Without including any pictures, reproduce all the lines below word for word.

Segment Start: Data block

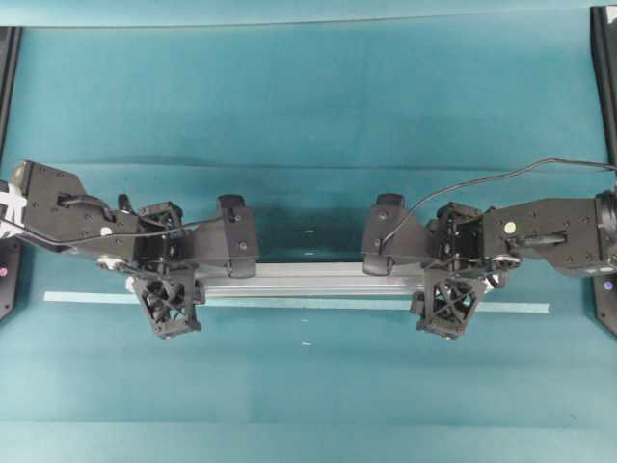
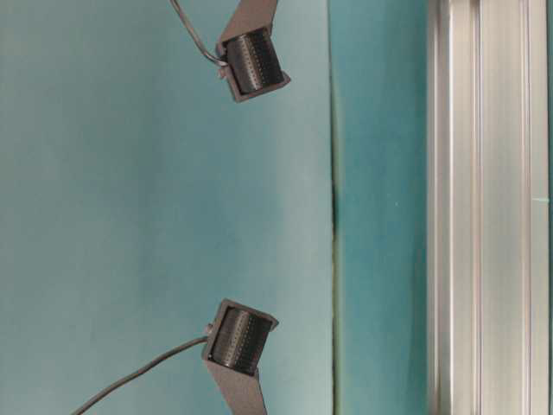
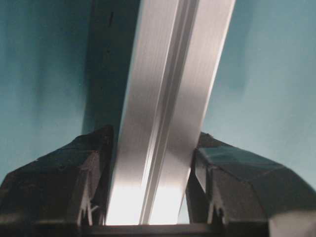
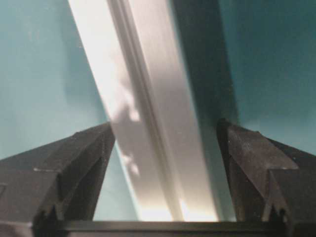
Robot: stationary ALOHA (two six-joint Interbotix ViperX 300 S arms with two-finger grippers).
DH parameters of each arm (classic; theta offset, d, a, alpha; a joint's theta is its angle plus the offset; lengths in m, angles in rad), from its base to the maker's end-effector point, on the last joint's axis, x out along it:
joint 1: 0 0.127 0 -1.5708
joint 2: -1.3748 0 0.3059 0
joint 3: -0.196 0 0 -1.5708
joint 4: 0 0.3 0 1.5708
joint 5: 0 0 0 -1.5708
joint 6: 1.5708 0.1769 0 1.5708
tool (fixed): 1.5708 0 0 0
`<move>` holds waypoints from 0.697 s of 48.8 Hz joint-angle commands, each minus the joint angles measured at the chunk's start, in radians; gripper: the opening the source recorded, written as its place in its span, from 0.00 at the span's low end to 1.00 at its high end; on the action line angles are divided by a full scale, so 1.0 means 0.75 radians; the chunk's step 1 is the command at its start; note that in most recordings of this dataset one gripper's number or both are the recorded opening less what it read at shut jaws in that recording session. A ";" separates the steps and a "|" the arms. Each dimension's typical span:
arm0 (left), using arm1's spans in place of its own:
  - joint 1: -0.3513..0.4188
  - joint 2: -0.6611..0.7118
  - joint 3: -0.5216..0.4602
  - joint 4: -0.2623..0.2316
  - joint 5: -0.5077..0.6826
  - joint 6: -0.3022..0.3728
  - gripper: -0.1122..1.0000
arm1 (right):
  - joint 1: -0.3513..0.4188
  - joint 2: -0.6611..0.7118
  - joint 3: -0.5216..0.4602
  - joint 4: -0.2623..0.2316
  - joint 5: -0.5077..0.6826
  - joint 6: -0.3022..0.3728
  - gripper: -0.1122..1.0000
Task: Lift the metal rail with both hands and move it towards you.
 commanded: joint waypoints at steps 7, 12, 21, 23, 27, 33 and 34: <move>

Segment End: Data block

▶ _Solution below_:
Robot: stationary ALOHA (two six-joint Interbotix ViperX 300 S arms with two-finger grippers).
DH parameters of each arm (classic; theta offset, d, a, alpha; a joint's theta is its angle plus the offset; lengths in m, angles in rad), from its base to the maker's end-effector point, on the last joint's axis, x out along it:
joint 1: 0 0.127 0 -1.5708
joint 2: -1.3748 0 0.3059 0
joint 3: -0.196 0 0 -1.5708
joint 4: 0 0.3 0 1.5708
joint 5: 0 0 0 -1.5708
joint 6: 1.5708 0.1769 0 1.5708
tool (fixed): 1.5708 0 0 0
`<move>` holds waypoints from 0.697 s of 48.8 Hz joint-angle commands, each minus the joint angles measured at the chunk's start, in radians; gripper: the opening the source recorded, written as its place in its span, from 0.00 at the span's low end to 1.00 at its high end; on the action line angles are divided by a full scale, so 1.0 means 0.75 radians; the chunk's step 1 is the command at its start; note that in most recordings of this dataset one gripper's number or both are the recorded opening less what it read at shut jaws in that recording session. A ";" separates the steps and a "|" the arms. Each dimension's typical span:
arm0 (left), using arm1's spans in place of its own:
  - joint 1: -0.3513..0.4188
  - joint 2: -0.6611..0.7118
  - joint 3: -0.5216..0.4602
  - joint 4: -0.2623..0.2316
  - joint 5: -0.5077..0.6826
  - joint 6: -0.3022..0.3728
  - gripper: -0.1122..1.0000
arm1 (right):
  - joint 1: -0.3513..0.4188
  - joint 2: -0.6611..0.7118
  - joint 3: -0.5216..0.4602
  - joint 4: -0.2623..0.2316
  - joint 5: -0.5077..0.6826
  - joint 6: -0.3022..0.3728
  - gripper: -0.1122..1.0000
Task: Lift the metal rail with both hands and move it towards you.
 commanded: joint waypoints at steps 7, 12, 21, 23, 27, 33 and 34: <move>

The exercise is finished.